In chondrocytes SOX9 gene expression
VEGFR inhibitor is regulated by osmotic loading. Here we characterise SOX9 mRNA regulation through static and cyclical application of hyperosmotic conditions in normal and OA monolayer equine chondrocytes. Furthermore, we investigate whether extracellular signal-regulated protein kinase (ERK)1/2 mitogen-activated protein kinases (MAPK) pathways have a role in this regulation of SOX9.
Methods: Equine chondrocytes harvested from normal or OA joints were subjected to different osmotic loading patterns as either primary (PO) or passaged (P2) cells. The involvement of MEK-ERK signalling was demonstrated by using pharmacological inhibitors. In addition SOX9 gene stability was determined. Levels of transcripts encoding SOX9, Col2A1 and aggrecan were measured using qRT-PCR. De novo glycosaminoglycan synthesis of explants was determined with (35)S sulphate during static hyperosmolar loading.
Results: MEK-ERK signalling increases glycosaminoglycans (GAG) synthesis in explants.
Static hyperosmotic conditions significantly reduced SOX9 mRNA in normal Epigenetics inhibitor P2 and OA PO but not normal PO chondrocytes. SOX9 mRNA was stabilised by hyperosmotic conditions. Cyclical loading of normal P2 and OA PO but not normal PO cells led to an increase in SOX9 gene expression and this was prevented by MEK1/2 inhibition.
Conclusions: The response to osmotic loading of SOX9 mRNA is dependent on the nature of the osmotic stimulation and the chondrocyte phenotype. This variation may be important in disease progression. (C) 2010 Osteoarthritis Research Society International. Published by Elsevier Ltd.
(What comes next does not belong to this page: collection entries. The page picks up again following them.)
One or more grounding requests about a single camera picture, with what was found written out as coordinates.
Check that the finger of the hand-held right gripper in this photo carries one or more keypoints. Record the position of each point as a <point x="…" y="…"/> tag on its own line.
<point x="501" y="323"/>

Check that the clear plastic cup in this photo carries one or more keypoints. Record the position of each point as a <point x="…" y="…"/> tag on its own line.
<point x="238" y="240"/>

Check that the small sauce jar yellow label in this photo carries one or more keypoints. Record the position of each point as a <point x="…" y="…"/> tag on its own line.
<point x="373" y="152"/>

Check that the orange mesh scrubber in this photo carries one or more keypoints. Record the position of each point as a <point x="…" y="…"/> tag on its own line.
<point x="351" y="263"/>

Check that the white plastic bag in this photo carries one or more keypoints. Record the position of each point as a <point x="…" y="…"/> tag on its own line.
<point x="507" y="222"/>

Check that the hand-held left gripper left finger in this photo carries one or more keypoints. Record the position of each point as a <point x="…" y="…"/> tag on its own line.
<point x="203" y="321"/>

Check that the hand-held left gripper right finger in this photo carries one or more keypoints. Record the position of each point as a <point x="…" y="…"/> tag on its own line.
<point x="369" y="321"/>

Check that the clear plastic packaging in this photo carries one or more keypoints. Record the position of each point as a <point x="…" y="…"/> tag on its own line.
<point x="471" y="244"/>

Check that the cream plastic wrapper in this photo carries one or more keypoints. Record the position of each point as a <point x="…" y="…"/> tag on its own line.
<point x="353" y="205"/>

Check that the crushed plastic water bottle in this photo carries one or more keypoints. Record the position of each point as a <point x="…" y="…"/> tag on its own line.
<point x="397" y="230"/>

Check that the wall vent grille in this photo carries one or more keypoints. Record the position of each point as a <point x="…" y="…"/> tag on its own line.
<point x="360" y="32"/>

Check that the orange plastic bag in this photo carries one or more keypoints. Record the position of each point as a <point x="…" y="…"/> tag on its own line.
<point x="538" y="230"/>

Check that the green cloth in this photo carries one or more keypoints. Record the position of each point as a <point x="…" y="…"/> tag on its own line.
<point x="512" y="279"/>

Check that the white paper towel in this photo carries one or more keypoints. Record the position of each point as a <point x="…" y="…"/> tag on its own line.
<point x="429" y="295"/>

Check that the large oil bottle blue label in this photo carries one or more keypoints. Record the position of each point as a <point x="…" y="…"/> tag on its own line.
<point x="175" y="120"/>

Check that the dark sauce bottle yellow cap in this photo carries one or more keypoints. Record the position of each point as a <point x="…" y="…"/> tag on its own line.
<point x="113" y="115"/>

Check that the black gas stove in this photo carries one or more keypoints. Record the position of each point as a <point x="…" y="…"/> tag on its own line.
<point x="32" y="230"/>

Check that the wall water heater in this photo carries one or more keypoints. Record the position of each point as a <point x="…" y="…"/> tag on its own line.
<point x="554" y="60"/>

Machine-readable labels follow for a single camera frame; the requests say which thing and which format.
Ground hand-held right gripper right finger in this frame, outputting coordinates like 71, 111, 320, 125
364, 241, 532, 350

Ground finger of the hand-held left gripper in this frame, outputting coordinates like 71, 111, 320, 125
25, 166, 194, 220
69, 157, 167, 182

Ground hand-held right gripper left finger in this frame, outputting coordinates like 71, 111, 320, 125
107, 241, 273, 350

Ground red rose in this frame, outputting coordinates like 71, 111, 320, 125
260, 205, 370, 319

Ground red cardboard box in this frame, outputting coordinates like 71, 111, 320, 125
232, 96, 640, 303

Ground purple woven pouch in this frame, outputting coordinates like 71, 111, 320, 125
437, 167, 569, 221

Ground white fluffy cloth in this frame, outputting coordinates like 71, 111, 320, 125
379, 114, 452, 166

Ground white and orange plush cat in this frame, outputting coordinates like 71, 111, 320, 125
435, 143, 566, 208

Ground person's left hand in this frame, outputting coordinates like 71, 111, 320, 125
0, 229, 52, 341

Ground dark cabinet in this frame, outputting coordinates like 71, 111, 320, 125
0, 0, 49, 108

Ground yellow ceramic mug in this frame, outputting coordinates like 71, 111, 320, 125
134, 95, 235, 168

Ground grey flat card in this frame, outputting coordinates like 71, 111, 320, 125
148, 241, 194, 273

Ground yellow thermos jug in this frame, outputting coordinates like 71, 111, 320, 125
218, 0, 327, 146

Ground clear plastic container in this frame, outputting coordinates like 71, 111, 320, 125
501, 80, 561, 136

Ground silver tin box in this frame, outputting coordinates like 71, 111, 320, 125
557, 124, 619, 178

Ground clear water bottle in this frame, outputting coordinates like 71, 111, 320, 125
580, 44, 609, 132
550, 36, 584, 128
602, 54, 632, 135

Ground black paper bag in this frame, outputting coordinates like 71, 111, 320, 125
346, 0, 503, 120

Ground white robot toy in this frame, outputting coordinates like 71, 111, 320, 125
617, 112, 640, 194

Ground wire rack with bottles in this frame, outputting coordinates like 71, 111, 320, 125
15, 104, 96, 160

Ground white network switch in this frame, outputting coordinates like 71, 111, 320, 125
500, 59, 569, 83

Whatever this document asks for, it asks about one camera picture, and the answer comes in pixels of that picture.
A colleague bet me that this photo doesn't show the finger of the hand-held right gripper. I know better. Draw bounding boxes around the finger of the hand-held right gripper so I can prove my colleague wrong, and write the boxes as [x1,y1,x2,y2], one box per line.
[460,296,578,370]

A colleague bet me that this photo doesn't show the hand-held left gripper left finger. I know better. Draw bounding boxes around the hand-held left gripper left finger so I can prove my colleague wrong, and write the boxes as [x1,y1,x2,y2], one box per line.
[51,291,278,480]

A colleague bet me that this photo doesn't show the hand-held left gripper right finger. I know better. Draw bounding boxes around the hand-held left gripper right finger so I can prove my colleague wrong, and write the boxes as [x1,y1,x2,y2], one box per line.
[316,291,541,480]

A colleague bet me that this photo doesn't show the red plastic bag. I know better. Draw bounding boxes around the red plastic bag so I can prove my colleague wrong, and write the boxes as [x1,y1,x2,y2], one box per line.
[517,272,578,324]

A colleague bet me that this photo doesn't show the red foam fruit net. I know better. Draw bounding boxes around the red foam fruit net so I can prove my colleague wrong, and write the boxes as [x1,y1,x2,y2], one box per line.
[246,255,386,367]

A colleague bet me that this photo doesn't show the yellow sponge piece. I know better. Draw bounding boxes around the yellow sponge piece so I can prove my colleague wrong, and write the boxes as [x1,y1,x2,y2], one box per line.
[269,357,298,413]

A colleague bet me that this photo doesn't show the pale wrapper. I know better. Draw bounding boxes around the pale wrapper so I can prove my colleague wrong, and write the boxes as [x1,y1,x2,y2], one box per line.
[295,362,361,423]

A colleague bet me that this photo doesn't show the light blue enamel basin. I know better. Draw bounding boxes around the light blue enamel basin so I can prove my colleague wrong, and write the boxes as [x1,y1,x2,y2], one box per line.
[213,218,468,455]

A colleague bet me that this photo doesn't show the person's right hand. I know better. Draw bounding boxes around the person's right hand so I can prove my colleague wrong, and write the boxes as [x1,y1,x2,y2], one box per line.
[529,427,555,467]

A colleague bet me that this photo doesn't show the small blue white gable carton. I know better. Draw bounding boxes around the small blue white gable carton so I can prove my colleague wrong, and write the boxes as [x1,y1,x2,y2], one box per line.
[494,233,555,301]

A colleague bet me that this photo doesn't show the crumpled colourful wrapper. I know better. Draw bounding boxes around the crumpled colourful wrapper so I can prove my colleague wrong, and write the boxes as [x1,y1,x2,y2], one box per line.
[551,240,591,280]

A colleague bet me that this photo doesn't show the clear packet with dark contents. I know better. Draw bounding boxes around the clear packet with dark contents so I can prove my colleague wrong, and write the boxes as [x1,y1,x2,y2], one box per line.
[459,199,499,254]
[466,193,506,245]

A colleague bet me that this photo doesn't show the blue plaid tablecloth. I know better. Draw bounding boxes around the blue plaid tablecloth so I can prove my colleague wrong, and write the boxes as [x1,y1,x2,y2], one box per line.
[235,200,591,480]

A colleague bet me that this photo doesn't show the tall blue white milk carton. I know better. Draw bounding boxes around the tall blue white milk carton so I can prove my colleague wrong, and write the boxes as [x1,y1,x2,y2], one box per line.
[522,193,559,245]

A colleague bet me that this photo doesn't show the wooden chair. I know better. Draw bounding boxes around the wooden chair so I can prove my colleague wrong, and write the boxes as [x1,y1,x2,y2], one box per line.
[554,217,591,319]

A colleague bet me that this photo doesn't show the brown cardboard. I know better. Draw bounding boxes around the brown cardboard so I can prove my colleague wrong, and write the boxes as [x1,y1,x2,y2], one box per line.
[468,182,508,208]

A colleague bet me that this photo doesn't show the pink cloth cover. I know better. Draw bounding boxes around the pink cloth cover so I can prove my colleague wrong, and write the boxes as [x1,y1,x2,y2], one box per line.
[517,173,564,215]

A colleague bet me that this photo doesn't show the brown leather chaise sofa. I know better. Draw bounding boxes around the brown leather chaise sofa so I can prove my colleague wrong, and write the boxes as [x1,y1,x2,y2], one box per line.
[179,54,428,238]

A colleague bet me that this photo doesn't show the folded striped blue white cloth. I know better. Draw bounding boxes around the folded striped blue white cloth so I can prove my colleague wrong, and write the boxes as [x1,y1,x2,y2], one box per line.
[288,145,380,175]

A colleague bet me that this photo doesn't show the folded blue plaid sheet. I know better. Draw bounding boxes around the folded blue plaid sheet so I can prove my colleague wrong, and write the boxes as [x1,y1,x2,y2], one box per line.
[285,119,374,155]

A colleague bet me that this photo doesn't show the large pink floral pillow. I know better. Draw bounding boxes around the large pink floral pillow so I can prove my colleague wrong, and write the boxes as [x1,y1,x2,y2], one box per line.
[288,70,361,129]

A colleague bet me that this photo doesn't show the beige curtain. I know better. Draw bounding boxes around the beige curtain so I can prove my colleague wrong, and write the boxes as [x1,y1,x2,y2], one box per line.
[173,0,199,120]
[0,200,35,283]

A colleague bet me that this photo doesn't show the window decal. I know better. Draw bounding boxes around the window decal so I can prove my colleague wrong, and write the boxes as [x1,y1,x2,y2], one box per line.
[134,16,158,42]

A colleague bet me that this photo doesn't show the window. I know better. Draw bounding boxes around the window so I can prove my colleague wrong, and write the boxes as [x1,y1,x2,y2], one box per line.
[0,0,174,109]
All rights reserved.”
“An increased R2 recovery component of the blink reflex (R2-BRrc) has been observed in
Parkinson’s AZD2014 concentration disease (PD), cranio-cervical dystonia, dystonic tremor and essential tremor with associated resting tremor (rET), while the BRrc was reported normal in patients with essential tremor (ET). Distinguishing rET from tremor dominant PD (tPD) may be challenging especially in the first stages of the diseases, in the absence of DAT-SPECT investigation. We evaluated the possible usefulness of BRrc for differentiating subjects with de novo tPD from those with rET. We investigated R2-BRrc at interstimulus intervals (ISI) of 100, 150, 200, 300, 400, 500 and 750 ms in 11 participants with tPD, 10 with rET and 20 healthy controls. All participants underwent DAT-SPECT and cardiac MIBG scintigraphy.
R2 recovery was significantly enhanced in tPD compared to controls at all investigated ISIs (p < 0.001), while in subjects with rET patients BRrc was significantly increased compared to controls at ISI 150, 200, 300, 400, 500 and 750 ms (p < 0.001).
At ISI 100 R2-BRrc distinguished patients participants with de novo tPD from those with rET with a sensitivity, specificity and accuracy of 100%. Our findings demonstrate the usefulness of BRrc for differentiating de novo tPD from rET. (C) 2013 Elsevier Ltd.